3.1. Structure‐based molecular docking

The six curcuminoids were efficiently screened against Nsp15 target protein. The docked molecules interaction evaluation unveiled that they all furnish strong bonds with the binding pocket of Nsp15. Bis‐demethoxycurcumin formed hydrogen bonds with Thr341, Gly248, Lys290, His250, Glu340, and His235, while hydrophobic interactions with Thr341, Trp333, Tyr343, and Val292. Curcumin formed hydrogen bonds with Thr341, His235, Lys290, His250, and Gly248 while residues Val292 and Tyr343 interacted via hydrophobic interactions.

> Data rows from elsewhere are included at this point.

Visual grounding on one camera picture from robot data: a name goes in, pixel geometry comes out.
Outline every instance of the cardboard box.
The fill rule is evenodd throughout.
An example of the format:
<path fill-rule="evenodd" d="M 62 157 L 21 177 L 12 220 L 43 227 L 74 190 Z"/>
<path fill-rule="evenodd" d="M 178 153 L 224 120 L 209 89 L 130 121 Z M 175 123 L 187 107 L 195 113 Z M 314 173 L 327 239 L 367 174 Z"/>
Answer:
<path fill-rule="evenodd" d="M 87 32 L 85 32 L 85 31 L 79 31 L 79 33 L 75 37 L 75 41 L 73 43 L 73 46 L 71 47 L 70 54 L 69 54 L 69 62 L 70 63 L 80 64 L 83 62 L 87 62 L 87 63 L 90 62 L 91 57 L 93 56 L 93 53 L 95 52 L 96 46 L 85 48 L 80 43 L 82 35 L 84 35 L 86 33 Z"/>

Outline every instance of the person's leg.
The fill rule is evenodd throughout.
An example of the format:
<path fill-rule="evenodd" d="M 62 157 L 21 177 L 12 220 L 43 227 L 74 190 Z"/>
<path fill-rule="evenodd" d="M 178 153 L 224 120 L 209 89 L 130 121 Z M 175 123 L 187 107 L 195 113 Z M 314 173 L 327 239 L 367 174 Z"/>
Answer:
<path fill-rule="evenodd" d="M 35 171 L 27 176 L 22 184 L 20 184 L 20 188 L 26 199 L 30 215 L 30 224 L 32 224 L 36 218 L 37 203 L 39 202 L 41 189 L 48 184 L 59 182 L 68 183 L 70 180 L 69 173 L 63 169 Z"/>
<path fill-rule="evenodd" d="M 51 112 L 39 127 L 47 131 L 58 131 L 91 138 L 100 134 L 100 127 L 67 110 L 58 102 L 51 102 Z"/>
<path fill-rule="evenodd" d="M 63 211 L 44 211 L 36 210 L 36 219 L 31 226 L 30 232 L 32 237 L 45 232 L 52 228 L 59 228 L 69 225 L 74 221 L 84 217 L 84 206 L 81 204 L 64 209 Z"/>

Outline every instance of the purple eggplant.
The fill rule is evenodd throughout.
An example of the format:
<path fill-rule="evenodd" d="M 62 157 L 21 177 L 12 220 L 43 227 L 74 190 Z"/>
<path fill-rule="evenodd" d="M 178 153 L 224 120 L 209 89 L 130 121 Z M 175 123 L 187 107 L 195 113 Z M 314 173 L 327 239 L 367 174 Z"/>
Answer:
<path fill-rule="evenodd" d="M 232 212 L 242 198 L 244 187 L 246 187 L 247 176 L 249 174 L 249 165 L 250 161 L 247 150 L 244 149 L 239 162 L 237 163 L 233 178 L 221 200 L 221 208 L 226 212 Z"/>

Dimethylcurcumin formed only hydrogen bonds with Gln245, Gly248, Lys290, and His250. Tetrahydrocurcumin formed hydrogen bonds with Lys290, His235, Thr341, His250, and Glu340, while residue Trp333 interacted via Pi‐stacking interaction. Residues Thr341 and Tyr343 formed hydrophobic interactions with tetrahydrocurcumin. Demethoxycurcumin formed hydrogen bonds with Lys290, His235, Glu340, His250, and Gly248, whereas hydrophobic interactions with residues Trp333, Thr341, and Tyr343. Diacetylcurcumin formed hydrogen bonds with Gln245, His250, Lys290, Gly248, Asn278, and Leu346. Aromatic and carboxylate group of diacetylcurcumin formed one Pi‐cation and one salt bridge with residue His235. Hydrophobic interactions were observed with residues Glu340, Thr341, Tyr343, and Lys345 (Figure 1).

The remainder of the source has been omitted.